From 88388539571062034dc3182fc94f7346d037b39f Mon Sep 17 00:00:00 2001
From: kieran <kieran@harkin.me>
Date: Wed, 5 Mar 2025 10:03:29 +0000
Subject: [PATCH] feat: delete ip resources

---
 lnvps_db/src/lib.rs      |   2 +-
 src/api/routes.rs        |   1 +
 src/mocks.rs             |  54 ++++++++-----
 src/provisioner/lnvps.rs | 160 +++++++++++++++++++++++++++------------
 src/router/mikrotik.rs   |  57 ++++++++------
 src/router/mod.rs        |  25 +++---
 6 files changed, 200 insertions(+), 99 deletions(-)

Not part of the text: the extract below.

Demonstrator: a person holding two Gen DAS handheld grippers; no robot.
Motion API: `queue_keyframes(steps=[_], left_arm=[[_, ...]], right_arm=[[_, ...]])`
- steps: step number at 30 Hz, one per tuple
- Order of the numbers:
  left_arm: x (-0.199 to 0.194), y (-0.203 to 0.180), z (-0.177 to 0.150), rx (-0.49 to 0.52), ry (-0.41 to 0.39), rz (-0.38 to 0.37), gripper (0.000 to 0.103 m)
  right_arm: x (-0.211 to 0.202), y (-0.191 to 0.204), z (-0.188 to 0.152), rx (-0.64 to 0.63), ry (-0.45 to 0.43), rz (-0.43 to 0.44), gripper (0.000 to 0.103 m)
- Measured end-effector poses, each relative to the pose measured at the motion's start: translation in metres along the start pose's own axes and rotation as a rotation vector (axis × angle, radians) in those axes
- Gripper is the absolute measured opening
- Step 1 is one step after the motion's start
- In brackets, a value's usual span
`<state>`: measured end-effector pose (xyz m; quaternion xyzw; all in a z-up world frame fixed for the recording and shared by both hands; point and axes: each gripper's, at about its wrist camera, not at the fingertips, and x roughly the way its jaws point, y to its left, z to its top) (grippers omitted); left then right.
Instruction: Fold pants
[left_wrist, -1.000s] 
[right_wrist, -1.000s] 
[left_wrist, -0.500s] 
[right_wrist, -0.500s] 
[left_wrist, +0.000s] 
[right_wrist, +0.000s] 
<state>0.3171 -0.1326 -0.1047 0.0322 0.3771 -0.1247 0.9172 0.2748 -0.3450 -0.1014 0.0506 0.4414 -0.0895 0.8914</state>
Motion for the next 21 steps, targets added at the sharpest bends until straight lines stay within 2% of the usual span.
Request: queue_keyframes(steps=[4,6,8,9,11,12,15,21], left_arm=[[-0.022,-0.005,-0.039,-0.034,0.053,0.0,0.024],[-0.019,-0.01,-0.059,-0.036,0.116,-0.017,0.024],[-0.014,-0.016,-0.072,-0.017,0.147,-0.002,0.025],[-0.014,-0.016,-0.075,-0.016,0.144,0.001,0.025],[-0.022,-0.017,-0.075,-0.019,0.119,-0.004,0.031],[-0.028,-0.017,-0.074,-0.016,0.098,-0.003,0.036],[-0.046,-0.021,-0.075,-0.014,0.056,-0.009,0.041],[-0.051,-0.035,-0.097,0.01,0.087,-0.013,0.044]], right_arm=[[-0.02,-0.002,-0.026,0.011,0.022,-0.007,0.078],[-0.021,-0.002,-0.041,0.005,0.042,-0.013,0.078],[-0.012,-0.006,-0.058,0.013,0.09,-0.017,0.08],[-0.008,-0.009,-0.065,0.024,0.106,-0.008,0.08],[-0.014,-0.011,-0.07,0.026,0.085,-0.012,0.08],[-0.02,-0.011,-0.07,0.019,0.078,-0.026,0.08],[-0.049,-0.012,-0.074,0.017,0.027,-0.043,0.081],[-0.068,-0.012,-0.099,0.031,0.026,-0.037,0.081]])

diff --git a/lnvps_db/src/lib.rs b/lnvps_db/src/lib.rs
index 2a26f09..162b59e 100644
--- a/lnvps_db/src/lib.rs
+++ b/lnvps_db/src/lib.rs
@@ -104,7 +104,7 @@ pub trait LNVpsDb: Sync + Send {
     /// List VM ip assignments
     async fn insert_vm_ip_assignment(&self, ip_assignment: &VmIpAssignment) -> Result<u64>;
 
-    /// Update VM ip assignments
+    /// Update VM ip assignments (arp/dns refs)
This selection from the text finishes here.